Top of Available data
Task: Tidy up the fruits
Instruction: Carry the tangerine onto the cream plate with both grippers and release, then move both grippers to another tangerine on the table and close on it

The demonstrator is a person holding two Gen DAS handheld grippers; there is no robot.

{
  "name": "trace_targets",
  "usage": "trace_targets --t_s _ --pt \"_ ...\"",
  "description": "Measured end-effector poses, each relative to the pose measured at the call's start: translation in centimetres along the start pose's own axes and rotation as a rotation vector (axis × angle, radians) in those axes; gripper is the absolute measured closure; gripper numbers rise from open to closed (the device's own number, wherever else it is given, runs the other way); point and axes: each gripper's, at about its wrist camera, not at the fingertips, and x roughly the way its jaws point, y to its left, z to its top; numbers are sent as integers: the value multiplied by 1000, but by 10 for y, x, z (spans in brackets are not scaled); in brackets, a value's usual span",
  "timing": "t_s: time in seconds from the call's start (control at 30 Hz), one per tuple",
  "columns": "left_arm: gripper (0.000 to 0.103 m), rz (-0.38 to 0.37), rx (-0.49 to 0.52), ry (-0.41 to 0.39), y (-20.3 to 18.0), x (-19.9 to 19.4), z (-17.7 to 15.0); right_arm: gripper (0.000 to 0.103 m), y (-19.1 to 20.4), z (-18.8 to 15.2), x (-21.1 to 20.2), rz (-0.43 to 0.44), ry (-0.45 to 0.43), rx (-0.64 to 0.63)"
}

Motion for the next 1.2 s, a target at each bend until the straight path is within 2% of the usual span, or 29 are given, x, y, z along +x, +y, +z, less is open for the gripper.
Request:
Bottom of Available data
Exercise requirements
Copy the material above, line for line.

Exercise output
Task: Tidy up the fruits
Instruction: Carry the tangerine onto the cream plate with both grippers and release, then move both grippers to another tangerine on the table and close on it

The demonstrator is a person holding two Gen DAS handheld grippers; there is no robot.

{
  "name": "trace_targets",
  "usage": "trace_targets --t_s _ --pt \"_ ...\"",
  "description": "Measured end-effector poses, each relative to the pose measured at the call's start: translation in centimetres along the start pose's own axes and rotation as a rotation vector (axis × angle, radians) in those axes; gripper is the absolute measured closure; gripper numbers rise from open to closed (the device's own number, wherever else it is given, runs the other way); point and axes: each gripper's, at about its wrist camera, not at the fingertips, and x roughly the way its jaws point, y to its left, z to its top; numbers are sent as integers: the value multiplied by 1000, but by 10 for y, x, z (spans in brackets are not scaled); in brackets, a value's usual span",
  "timing": "t_s: time in seconds from the call's start (control at 30 Hz), one per tuple",
  "columns": "left_arm: gripper (0.000 to 0.103 m), rz (-0.38 to 0.37), rx (-0.49 to 0.52), ry (-0.41 to 0.39), y (-20.3 to 18.0), x (-19.9 to 19.4), z (-17.7 to 15.0); right_arm: gripper (0.000 to 0.103 m), y (-19.1 to 20.4), z (-18.8 to 15.2), x (-21.1 to 20.2), rz (-0.43 to 0.44), ry (-0.45 to 0.43), rx (-0.64 to 0.63)"
}

Motion for the next 1.2 s, a target at each bend until the straight path is within 2% of the usual span, or 29 are given, x, y, z along +x, +y, +z, less is open for the gripper.
Request:

Nothing else belongs to this answer.